VW subsidiary Audi will electrify all core segments by 2027, according to Oliver Hoffmann, a member of the board of management responsible for development. According to statements made by the manager in an interview, this also includes battery-electric premium small cars.
“We will electrify all core segments by 2027,” Hoffmann told the German publication Automobilwoche. “This also includes the A-segment, where we clearly see the need for premium vehicles in the future.” That being said, Hoffmann still did not announce any concrete models. A production model in the A-segment would be a novelty for Audi: even the MQB-based Audi A1 is more in the B-segment. Only in December last year, Audi revealed that it aims to invest 18 billion euros in electrification alone from 2022 to 2026.
Hoffmann confirmed the decision that there would be no direct successors to the A1 and the small SUV Q2 but did not comment further on the small car plans. However, in view of the group’s logic, it seems obvious that the new model will not be an Audi stand-alone but will probably be based on the VW ID.2 – the ID. Life study presented by VW at the IAA 2021. It is likely to take some time before the VW is ready for series production. Until now, it had been assumed that the ID.2 would be a Seat/Cupra offshoot, but Audi’s involvement could make it more economical.
In the short term, however, Audi is working on a larger e-series. According to Hoffmann, demand for the Q4 e-tron and the e-tron GT is high, and Audi is hoping for a further boost from models on the PPE platform. From 2023, the Q6 e-tron e-SUV will be built in Ingolstadt, and in the same year the A6 e-tron will go into production as an electric sedan. This will be followed in 2024 by the A6 Avant e-tron, whose near-production study was presented last week. Audi has “nothing to hide” from the competition from BMW and Mercedes, some of which are already entering the market with models such as the EQE.

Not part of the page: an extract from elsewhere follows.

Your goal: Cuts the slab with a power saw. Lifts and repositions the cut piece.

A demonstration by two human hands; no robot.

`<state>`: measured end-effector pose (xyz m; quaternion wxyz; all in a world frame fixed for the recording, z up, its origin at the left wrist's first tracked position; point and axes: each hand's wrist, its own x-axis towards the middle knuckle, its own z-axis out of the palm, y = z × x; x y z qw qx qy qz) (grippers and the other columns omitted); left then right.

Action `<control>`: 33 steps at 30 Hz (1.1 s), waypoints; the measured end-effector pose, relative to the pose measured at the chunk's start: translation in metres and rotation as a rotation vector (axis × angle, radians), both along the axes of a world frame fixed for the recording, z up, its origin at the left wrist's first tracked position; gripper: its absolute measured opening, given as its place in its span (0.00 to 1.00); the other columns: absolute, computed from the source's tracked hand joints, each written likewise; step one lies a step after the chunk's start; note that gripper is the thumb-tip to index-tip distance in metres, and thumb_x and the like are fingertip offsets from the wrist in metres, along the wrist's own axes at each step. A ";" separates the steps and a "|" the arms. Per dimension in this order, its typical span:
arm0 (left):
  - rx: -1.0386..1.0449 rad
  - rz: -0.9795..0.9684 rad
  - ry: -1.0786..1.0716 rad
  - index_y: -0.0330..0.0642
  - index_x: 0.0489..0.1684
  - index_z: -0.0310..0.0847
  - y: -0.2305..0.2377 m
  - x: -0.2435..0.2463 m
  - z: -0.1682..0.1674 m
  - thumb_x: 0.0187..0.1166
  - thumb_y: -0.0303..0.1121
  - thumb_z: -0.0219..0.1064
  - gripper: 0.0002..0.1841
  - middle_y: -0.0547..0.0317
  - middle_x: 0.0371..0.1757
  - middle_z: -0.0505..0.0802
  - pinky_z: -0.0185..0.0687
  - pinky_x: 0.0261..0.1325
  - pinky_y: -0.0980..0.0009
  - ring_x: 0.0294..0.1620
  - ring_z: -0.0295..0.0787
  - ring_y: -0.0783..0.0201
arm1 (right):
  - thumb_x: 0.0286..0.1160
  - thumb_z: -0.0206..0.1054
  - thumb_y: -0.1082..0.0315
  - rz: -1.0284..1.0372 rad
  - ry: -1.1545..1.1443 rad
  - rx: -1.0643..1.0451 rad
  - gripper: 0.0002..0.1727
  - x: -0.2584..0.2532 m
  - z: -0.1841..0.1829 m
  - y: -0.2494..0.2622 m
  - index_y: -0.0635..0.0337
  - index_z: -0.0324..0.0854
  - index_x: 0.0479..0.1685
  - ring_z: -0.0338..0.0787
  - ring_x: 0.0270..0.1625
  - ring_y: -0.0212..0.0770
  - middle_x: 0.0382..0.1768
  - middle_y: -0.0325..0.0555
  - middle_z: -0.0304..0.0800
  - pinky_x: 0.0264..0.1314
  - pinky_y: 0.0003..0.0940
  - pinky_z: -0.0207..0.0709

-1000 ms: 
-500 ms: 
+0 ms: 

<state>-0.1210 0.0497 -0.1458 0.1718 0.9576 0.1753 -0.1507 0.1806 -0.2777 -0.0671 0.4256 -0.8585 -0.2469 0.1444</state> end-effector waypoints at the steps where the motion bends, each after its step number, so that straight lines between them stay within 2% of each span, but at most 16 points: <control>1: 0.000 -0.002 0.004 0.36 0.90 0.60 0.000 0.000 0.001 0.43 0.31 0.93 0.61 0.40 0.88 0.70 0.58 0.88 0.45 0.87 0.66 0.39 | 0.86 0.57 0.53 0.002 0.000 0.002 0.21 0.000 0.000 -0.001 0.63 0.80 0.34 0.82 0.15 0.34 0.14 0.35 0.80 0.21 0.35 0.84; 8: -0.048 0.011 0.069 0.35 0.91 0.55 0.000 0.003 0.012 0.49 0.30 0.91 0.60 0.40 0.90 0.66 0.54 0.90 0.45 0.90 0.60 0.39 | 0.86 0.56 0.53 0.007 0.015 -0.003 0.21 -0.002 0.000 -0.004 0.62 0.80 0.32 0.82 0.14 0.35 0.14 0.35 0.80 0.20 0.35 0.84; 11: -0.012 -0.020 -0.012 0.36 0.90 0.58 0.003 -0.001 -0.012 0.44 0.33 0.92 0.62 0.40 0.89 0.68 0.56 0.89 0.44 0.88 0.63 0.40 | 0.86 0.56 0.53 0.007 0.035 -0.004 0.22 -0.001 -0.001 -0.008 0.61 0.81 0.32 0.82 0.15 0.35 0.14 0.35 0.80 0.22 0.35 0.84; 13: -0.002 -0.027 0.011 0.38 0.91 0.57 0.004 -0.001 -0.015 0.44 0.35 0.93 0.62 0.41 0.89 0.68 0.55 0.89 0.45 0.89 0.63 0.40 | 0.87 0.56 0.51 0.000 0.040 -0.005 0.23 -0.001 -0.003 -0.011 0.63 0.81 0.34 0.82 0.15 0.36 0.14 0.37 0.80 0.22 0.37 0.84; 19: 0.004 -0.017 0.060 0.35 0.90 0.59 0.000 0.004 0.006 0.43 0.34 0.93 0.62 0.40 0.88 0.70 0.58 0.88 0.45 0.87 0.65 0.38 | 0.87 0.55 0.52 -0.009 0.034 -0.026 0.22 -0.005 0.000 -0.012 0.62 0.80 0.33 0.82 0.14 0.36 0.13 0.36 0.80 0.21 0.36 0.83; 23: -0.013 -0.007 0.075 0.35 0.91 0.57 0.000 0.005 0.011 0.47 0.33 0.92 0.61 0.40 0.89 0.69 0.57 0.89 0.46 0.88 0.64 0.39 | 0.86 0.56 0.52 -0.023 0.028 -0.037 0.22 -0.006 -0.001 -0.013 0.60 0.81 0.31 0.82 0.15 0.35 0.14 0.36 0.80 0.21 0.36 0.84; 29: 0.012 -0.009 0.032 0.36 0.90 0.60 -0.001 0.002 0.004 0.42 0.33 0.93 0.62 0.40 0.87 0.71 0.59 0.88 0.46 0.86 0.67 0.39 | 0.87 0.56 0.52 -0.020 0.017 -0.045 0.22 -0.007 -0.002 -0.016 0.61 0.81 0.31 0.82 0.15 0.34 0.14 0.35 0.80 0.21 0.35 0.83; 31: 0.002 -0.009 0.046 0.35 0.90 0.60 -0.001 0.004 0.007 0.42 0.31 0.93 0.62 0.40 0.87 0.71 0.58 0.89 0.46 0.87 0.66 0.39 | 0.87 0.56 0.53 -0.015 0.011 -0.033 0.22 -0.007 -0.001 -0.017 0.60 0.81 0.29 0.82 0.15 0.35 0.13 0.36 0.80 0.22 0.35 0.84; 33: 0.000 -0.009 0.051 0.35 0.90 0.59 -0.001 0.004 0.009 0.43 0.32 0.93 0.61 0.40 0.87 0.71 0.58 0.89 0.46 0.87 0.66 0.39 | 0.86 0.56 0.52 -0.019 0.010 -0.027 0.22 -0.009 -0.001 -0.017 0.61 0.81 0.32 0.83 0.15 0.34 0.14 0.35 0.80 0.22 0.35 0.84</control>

Audi boss Markus Duesmann unveiled the electric estate during the annual press conference. “The Audi A6 Avant e-tron concept embodies the dynamics and elegance of the future electric luxury class at Audi,” said Duesmann. “With the production model set for launch at a later date, we are expanding our e-model portfolio in one of our core segments.” When asked directly, Hoffmann also confirmed that Audi would continue to focus on the classic estate car, while Mercedes probably has no such EQE_based model planned. “Beautiful station wagons are called Avant; that will also be the case in the electric world,” Hoffmann said. “The Avant models are important volume models for Audi.”
An important sales market for the PPE models will be China. “The Audi FAW NEV Company plays a central role in our electrification strategy in China,” Duesmann said. Audi reportedly completed the planning and approval phase in February. Further details on the planned models were not yet available.
When it comes to electric development, Audi wants to tie Bentley and Lamborghini more closely to it within the VW Group’s premium brand group. “Lamborghini and Bentley clearly stand to benefit from Audi in the transition to e-mobility: these brands would struggle to make the huge investments on their own,” said Duesmann.
While there is no further word on the first all-electric Lamborghini, it is clear that the first electric Bentley will be the offshoot of the Artemis project – with body production in Hanover and final assembly in Crewe, Germany. “The first vehicle from the Artemis project will certainly be a beacon for us from 2025 onwards,” Hoffmann says of the equivalent Audi saloon. “It will be consistently developed from the inside out and show the design language of the future.”